# Basic Information about DRI Ownership



## Zephyr88 (Feb 10, 2014)

• Diamond classifies Owners into three classes or groups:

    1. *Warrantee-Deeded Owners* – Deeded owners, who deal directly with their home resort. If you sell this ownership, you are selling a deed.  These owners exchange through Interval International and/or RCI.

    2. *THE Club Warrantee-Deeded Owners* – Deeded owners who are part of Diamond’s THE Club and use their Club points through Diamond to access their home resort and other resorts within THE Club. If you sell this ownership, you are selling a deed, same as the Warrantee-Deeded Owners. You cannot sell THE Club membership. The new owner would have to purchase a Club membership separately. There is an inheritance exception to this.

    3. *Diamond Trust Owners* – Trust point owners who use their trust points through Diamond to access the resorts in the specific Collection Trust they own. They have given up their deed to Diamond; they have no voting privileges at their home resort when they sell, they are selling the specific trust points only. 

• Club points and Trust points are two different things.

• There is more than one trust; each trust has access to different Diamond properties.

• Availability is in accordance to the number of owners in each class or group. If 50% of the owners are Warrantee-Deeded Owners then 50% of the rooms are available to them. If 30% of the owners are Club members then 30% of the rooms are available to them. If 20% of the owners are Trust members then 20% of the rooms are available to them. As these percentages change, so do the number of rooms available to a group but also the number of owners vying for those rooms also changes. For example is the number of deed owners decreases to 45% there will be fewer rooms available to them but also fewer owners vying for those rooms. If the percentage increases for a group, there are more rooms available to that group but also more people vying for those rooms.

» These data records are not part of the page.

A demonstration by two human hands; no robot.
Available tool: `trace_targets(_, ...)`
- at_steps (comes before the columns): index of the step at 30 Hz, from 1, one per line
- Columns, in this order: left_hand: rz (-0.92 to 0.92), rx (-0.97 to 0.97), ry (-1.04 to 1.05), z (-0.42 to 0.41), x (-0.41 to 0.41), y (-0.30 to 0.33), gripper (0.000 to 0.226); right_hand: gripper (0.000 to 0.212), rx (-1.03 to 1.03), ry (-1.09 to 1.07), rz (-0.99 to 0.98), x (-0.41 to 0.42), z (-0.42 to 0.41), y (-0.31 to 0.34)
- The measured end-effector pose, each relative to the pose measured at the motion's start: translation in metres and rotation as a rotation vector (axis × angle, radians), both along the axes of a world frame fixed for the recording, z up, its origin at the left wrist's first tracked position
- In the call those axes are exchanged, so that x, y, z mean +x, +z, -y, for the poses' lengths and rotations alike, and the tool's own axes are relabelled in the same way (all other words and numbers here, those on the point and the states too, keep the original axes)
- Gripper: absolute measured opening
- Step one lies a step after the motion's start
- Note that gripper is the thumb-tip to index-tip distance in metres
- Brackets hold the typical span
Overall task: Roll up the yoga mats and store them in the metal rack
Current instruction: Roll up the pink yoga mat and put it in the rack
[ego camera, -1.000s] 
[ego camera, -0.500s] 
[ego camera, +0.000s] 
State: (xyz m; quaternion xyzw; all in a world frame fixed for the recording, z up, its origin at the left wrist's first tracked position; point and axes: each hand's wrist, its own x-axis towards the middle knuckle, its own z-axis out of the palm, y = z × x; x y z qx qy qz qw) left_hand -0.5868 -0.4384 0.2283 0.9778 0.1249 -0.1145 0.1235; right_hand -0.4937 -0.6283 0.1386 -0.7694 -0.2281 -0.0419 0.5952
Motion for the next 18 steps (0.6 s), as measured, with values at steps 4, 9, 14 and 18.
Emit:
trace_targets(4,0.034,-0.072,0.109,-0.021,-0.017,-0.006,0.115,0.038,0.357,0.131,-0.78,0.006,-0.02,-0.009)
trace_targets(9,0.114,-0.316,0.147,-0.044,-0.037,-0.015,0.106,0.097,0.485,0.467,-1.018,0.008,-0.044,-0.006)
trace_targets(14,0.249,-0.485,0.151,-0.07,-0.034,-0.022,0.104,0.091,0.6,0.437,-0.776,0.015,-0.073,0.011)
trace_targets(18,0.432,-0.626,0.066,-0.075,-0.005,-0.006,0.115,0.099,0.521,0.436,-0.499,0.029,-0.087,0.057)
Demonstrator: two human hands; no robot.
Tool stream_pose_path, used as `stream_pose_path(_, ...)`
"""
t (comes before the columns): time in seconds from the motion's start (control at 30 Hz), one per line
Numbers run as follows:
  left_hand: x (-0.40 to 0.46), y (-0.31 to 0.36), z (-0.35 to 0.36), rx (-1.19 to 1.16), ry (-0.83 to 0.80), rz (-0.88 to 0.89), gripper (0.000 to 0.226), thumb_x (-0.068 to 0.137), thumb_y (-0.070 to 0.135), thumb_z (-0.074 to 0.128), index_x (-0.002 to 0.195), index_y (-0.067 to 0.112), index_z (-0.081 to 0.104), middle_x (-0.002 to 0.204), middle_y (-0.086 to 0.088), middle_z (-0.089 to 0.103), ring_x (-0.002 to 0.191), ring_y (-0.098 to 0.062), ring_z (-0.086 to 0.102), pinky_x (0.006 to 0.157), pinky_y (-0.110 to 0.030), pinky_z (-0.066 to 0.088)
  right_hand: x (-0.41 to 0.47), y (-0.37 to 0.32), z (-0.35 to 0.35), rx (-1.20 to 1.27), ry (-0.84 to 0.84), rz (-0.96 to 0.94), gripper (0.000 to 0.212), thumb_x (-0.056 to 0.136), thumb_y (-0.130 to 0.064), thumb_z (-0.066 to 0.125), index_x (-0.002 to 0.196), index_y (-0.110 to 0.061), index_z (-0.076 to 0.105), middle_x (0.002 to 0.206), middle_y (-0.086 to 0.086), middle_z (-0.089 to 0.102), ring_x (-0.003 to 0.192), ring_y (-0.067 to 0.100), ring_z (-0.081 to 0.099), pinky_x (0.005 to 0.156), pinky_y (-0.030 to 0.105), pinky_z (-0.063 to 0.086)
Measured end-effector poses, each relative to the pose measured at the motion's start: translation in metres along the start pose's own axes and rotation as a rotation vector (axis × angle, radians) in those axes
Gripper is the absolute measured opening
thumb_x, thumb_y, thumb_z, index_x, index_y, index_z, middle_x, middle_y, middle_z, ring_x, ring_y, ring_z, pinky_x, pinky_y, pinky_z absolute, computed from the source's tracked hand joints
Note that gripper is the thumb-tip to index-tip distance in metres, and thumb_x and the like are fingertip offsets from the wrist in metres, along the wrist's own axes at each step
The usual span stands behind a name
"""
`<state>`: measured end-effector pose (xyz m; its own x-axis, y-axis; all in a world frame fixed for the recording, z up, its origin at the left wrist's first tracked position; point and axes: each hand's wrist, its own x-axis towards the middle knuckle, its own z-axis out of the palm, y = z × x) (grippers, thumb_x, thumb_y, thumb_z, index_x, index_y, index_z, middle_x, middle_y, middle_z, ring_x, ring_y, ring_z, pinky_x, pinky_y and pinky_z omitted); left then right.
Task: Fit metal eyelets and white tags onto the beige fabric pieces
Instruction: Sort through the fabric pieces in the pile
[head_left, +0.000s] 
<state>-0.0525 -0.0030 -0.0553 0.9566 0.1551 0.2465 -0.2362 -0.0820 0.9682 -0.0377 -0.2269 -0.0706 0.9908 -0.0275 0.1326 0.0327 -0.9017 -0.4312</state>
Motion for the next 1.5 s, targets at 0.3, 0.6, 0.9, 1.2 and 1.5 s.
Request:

• Making reservations: Warrantee-Deeded Owners can generally make reservation 12 months in advance; Club Warrantee-Deeded Owners can make reservations at their home resort 12 months in advance; Trust Owners can make reservations at their home resort at 13 months in advance. This does not give Trust owners an advantage over other owners. Remember the 13 months only applies to their pool of rooms. The other two groups are making reservation from different pools.

Diamond Resorts International (DRI) generates income through management fees of its branded and managed resorts; and by selling timeshare ownership points through THE Club.


----------



## Bill4728 (Feb 10, 2014)

There is also a fourth group 

4. THE Club - Diamond Trust Owners – Trust point owners who are part of Diamond’s THE Club and use their points through Diamond to access  resorts in their specific trust  and other resorts within THE Club. If you sell this ownership, you are selling only the points in their specific trust. You cannot sell THE Club membership. The new owner would have to purchase a Club membership separately. There is an inheritance exception to this.  This group may be the biggest group in DRI and what almost all developer purchased owners of the last 7 years are a part of group.

FYI DRI uses the words "Trust" and "Collections" somewhat interchangeably.


----------



## Zephyr88 (Feb 10, 2014)

Good addition, Bill.

Many owners in DRI's recently acquired resorts have probably been aggressively "sold" into this category...


----------



## NKN (Feb 10, 2014)

I have a deeded week at Powhatan.  Bought it when Sunterra.  Annual maintenance fees are paid to DRI.  And DRI must update system when ownership changes.

Nkn


----------



## Zephyr88 (Feb 10, 2014)

NKN said:


> I have a deeded week at Powhatan.  Bought it when Sunterra.  Annual maintenance fees are paid to DRI.  And DRI must update system when ownership changes.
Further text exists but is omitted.